### YOUR OBJECTIVE
Set down every record below exactly as it appears, but without the pictures.

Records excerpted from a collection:
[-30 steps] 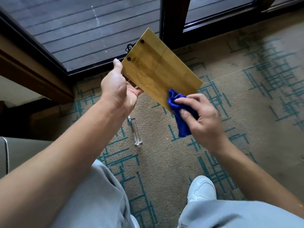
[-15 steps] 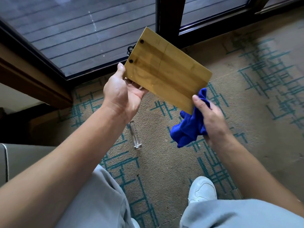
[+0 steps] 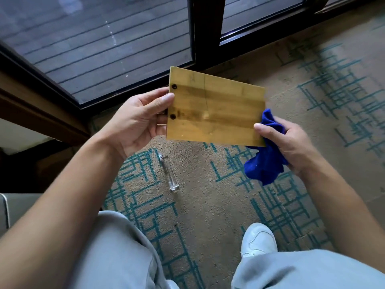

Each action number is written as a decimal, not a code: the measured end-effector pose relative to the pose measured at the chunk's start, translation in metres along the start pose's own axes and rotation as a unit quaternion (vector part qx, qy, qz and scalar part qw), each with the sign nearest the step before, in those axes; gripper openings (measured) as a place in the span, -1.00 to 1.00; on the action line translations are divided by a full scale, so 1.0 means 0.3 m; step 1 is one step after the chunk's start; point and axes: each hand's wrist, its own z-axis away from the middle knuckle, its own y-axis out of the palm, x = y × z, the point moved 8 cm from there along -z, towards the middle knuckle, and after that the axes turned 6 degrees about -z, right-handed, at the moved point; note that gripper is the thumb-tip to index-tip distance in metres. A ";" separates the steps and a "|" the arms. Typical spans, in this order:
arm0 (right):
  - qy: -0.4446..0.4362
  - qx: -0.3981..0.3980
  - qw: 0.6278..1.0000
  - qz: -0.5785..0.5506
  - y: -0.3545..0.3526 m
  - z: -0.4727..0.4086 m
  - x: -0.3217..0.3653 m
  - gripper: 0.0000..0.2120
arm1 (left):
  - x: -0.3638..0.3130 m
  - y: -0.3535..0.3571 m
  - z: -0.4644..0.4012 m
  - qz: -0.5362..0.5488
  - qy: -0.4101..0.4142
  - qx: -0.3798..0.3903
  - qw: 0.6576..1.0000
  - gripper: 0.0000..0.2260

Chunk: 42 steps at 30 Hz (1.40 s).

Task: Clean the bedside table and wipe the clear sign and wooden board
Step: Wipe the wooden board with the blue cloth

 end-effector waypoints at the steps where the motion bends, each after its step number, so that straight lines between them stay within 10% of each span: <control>1: -0.019 -0.044 0.998 0.049 -0.019 -0.006 0.010 -0.76 | -0.001 -0.003 -0.003 0.006 0.003 -0.005 1.000 -0.75; 6: -0.130 -0.184 0.961 0.161 -0.011 0.035 0.134 -0.82 | 0.019 -0.015 -0.016 0.011 0.008 -0.044 0.999 -0.67; 14: -0.380 0.011 0.882 0.277 0.374 0.166 0.297 -0.81 | 0.024 0.020 -0.021 0.022 0.011 -0.060 0.998 -0.77; 35: -0.203 -0.204 0.888 0.357 -0.006 -0.076 0.116 -0.81 | 0.009 -0.023 0.004 -0.034 0.045 -0.021 0.998 -0.60; 42: -0.289 -0.168 0.904 0.267 0.095 -0.010 0.232 -0.80 | 0.013 0.008 0.001 -0.154 0.041 0.014 0.987 -0.72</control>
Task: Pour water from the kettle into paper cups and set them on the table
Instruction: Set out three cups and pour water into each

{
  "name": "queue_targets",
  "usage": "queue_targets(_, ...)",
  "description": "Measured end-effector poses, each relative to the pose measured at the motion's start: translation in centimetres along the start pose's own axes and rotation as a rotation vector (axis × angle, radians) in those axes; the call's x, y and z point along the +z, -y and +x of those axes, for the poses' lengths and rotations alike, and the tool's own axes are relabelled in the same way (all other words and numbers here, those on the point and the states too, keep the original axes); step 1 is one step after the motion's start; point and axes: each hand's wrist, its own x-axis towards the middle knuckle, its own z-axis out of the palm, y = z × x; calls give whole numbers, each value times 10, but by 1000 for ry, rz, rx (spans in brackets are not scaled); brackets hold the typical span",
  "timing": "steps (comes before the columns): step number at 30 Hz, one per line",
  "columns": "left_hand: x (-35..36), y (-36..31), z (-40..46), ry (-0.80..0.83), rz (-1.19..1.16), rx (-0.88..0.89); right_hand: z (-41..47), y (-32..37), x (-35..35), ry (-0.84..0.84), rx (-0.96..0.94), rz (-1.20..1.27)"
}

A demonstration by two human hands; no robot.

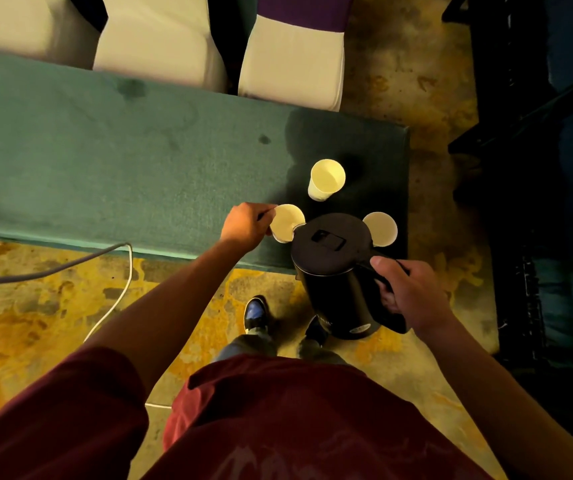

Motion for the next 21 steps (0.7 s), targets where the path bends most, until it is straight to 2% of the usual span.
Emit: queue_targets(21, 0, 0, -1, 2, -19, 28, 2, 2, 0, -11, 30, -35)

### WRITTEN ANSWER
[-30 steps] 
[-15 steps] 
[+0 steps] 

Each action number is written as a decimal, not a code: the measured end-effector pose relative to the pose measured at the chunk's start, translation in metres along the start pose's own axes and rotation as a unit quaternion (vector part qx, qy, qz and scalar part qw), each with the sign nearest the step before, in those axes; gripper openings (measured) as a place in the span, -1.00 to 1.00; on the action line translations are divided by a full scale, so 1.0 means 0.3 m; step 1 is one step after the chunk's start; point and axes: each hand's wrist, its own z-axis away from the middle knuckle, its own y-axis out of the palm, x = y × z, the point moved 8 cm from there along -z, towards the middle knuckle, and after that the axes turned 6 degrees about -z, right-handed, at the moved point; note that gripper is the thumb-tip to index-tip distance in metres. A ";" separates the steps and a "|" the arms. Typical spans, in this order:
arm0 (right):
  - qy: -0.4446..0.4362
  - qx: -0.3981..0.3980
  - qw: 0.6278..1.0000
  - qz: -0.5785..0.5506
  - y: -0.3545..0.3526 m
  - z: -0.4727..0.4086 m
  - x: -0.3217..0.3653 m
  - gripper: 0.0000..0.2120
arm1 (left):
  - x: -0.3638..0.3130 m
  - y: -0.3535..0.3571 m
  - z: -0.4644..0.4012 m
  - qz: -0.5362..0.5488
  - qy: -0.4101..0.4142
  - qx: -0.3798..0.3903
  - qw: 0.6576..1.0000
  - gripper: 0.0000..0.2260

Chunk: 42 steps at 30 Hz (1.40 s).

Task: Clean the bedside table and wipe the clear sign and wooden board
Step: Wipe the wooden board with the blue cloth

 end-effector waypoints at the steps where the motion bends, each after its step number, so that straight lines between them stay within 10% of each span: <control>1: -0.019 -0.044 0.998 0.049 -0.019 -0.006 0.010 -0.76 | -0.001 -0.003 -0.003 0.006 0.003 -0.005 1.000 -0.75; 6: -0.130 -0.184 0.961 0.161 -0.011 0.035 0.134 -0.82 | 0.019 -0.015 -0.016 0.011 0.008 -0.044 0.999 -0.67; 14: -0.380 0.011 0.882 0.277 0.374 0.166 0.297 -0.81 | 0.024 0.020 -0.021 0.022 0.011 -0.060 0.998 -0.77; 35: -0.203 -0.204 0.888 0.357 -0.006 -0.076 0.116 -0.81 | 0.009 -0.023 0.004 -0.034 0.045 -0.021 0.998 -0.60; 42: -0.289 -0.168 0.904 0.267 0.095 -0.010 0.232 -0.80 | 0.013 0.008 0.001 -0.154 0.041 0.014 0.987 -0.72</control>
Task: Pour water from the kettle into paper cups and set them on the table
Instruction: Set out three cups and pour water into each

{
  "name": "queue_targets",
  "usage": "queue_targets(_, ...)",
  "description": "Measured end-effector poses, each relative to the pose measured at the motion's start: translation in centimetres along the start pose's own axes and rotation as a rotation vector (axis × angle, radians) in those axes; the call's x, y and z point along the +z, -y and +x of those axes, for the poses' lengths and rotations alike, and the tool's own axes are relabelled in the same way (all other words and numbers here, those on the point and the states too, keep the original axes); step 1 is one step after the motion's start; point and axes: each hand's wrist, its own x-axis towards the middle knuckle, its own z-axis out of the palm, y = z × x; calls give whole numbers, each value times 10, but by 1000 for ry, rz, rx (spans in brackets are not scaled); brackets hold the typical span",
  "timing": "steps (comes before the columns): step number at 30 Hz, one per line",
  "columns": "left_hand: x (-35..36), y (-36..31), z (-40..46), ry (-0.80..0.83), rz (-1.19..1.16), rx (-0.88..0.89); right_hand: z (-41..47), y (-32..37), x (-35..35), ry (-0.84..0.84), rx (-0.96..0.94), rz (-1.20..1.27)"
}

A demonstration by two human hands; no robot.


Motion for the next 21 steps (0.7 s), targets where the path bends most, until it is straight to 2% of the usual span.
Emit: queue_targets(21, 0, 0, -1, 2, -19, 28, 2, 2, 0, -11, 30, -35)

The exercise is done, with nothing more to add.